Weer terug naar onze kwestie hoe we de bemiddelende activiteit van Maria kunnen onderscheiden van de ethiek van de Ander waarin we al voortdurend in een (be)naderende relatie met die Ander verkeren. Het gaat hier om een belangrijk kernstuk van de christelijke traditie dat je niet kunt vangen in dogma's. Wat we nodig hebben is een denker of dichter die dit kernstuk weer een beetje flexibeler weet te maken, het kan terugplaatsen in de sfeer van de emotie en de ervaring. Ook die van de initiatie zoals die van de oude mysteriegodsdiensten. Harry verwijst naar die sfeer via Apuleius, die vertelt over de man die in een ezel verandert en voor een groot publiek als gigolo wordt bestegen door godin Isis.

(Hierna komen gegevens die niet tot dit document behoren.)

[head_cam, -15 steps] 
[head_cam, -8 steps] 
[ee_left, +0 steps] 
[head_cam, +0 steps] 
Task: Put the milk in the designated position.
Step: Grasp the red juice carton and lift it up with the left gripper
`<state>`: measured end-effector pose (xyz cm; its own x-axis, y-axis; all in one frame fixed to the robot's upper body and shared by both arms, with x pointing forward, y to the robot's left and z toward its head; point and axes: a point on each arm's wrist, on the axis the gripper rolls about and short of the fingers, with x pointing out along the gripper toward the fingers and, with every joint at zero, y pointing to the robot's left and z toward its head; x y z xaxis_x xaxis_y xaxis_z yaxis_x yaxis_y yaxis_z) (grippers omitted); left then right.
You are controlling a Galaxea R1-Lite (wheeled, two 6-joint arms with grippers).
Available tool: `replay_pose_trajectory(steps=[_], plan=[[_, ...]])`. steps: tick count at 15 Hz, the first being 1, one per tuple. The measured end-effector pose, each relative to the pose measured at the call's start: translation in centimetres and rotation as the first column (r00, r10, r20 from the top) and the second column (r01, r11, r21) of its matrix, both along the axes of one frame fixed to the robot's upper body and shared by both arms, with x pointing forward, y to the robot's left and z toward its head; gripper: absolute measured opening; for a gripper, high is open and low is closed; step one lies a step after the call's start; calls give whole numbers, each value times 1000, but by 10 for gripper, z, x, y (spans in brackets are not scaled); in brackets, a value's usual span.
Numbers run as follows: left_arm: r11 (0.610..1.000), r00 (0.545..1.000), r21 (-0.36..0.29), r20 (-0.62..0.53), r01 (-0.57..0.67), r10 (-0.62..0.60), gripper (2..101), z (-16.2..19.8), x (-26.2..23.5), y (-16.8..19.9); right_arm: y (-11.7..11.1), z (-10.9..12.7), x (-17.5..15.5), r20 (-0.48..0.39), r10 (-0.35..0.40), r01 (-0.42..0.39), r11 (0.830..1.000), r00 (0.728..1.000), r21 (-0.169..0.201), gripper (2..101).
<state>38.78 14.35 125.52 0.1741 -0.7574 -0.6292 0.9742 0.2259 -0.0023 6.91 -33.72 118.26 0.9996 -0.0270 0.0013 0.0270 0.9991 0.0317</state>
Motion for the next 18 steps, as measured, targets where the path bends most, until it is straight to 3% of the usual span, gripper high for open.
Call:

Natuurlijk moeten we hierbij net als Harry zelf (noot 66 in zijn indrukwekkende apparaat) denken aan het ezelsproces van Reve.

Persoonlijk zou ik de koppeling van het marxisme met universele liefde liever verkennen via Agamben dan Negri en Hardt. Maar mijn denkproces is nog verre van afgerond, ik hecht met name aan het belang van precies lezen. Agamben gebruikt bij liefde een term uit de vroeg-middeleeuwse filosofie, het quodlibet: God houdt van alle mensen, maar juist hier doet Agamben afstand van een term die hij in ander verband zo graag gebruikt, het 'ononderscheidbare'. Het quodlibet wordt vaak vertaald met 'whatever', maar het drukt geen onverschilligheid uit. Je houdt van iedereen, en het maakt altijd uit wat of hoe iemand is. Niet zijn eigenschappen of identiteit, maar als iets wat we moeten overdenken. Je mag de naam liefde niet ijdel gebruiken, het gaat om mijn relatie tot mijzelf en de ander zoals zhij is.

In een belangrijk opzicht bevind ik me met Agamben en Harry - en wellicht ook met Reve - in een gemeenschappelijk denkuniversum. Harry wijst herhaaldelijk op het belang van symbolen. We kunnen de strijd tegen de dogmatiek het beste voeren door de dingen niet te letterlijk op te vatten. Harry en Reve gaan nog een stap verder, en willen de dogma's zien als een 'onmisbaar masker waarachter het onuitsprekelijke veilig schuil gaat' (114). Dichter kan Reve zijn vader haast niet naderen. De veiligheid is hopelijk die van de vrede, het in vrede verkeren met jezelf en de ander, niet die van een geheim dat angst inboezemt en offers legitimeert. Het enige wat nu nog ontbreekt is de bevrijding van de moeder en de vrouw uit hun rol, hun rol als degenen die zich zwijgend, smekend en lijdend moeten opofferen aan hun taak, om die efficiënt te kunnen uitvoeren.

Juist hier zou het gevoel voor literaire en symbolische taal ons verder kunnen helpen. Als Reve geen vader met gezag meer voor ons is, maar een begenadigde en geïnspireerde schrijver, dan kunnen we hem ook volgen in zijn 'identificaties' van Maria met zelfs haar tegenbeeld Eva en de Mededogenloze Jongen (p.111). Wellicht kunnen we dan ook het verhaal over Narcissus weer anders lezen, niet zozeer als de denotaties van een krenking maar als troostrijk beeld als je leeft in het zicht van de dood. Inderdaad, Reve das pas leve.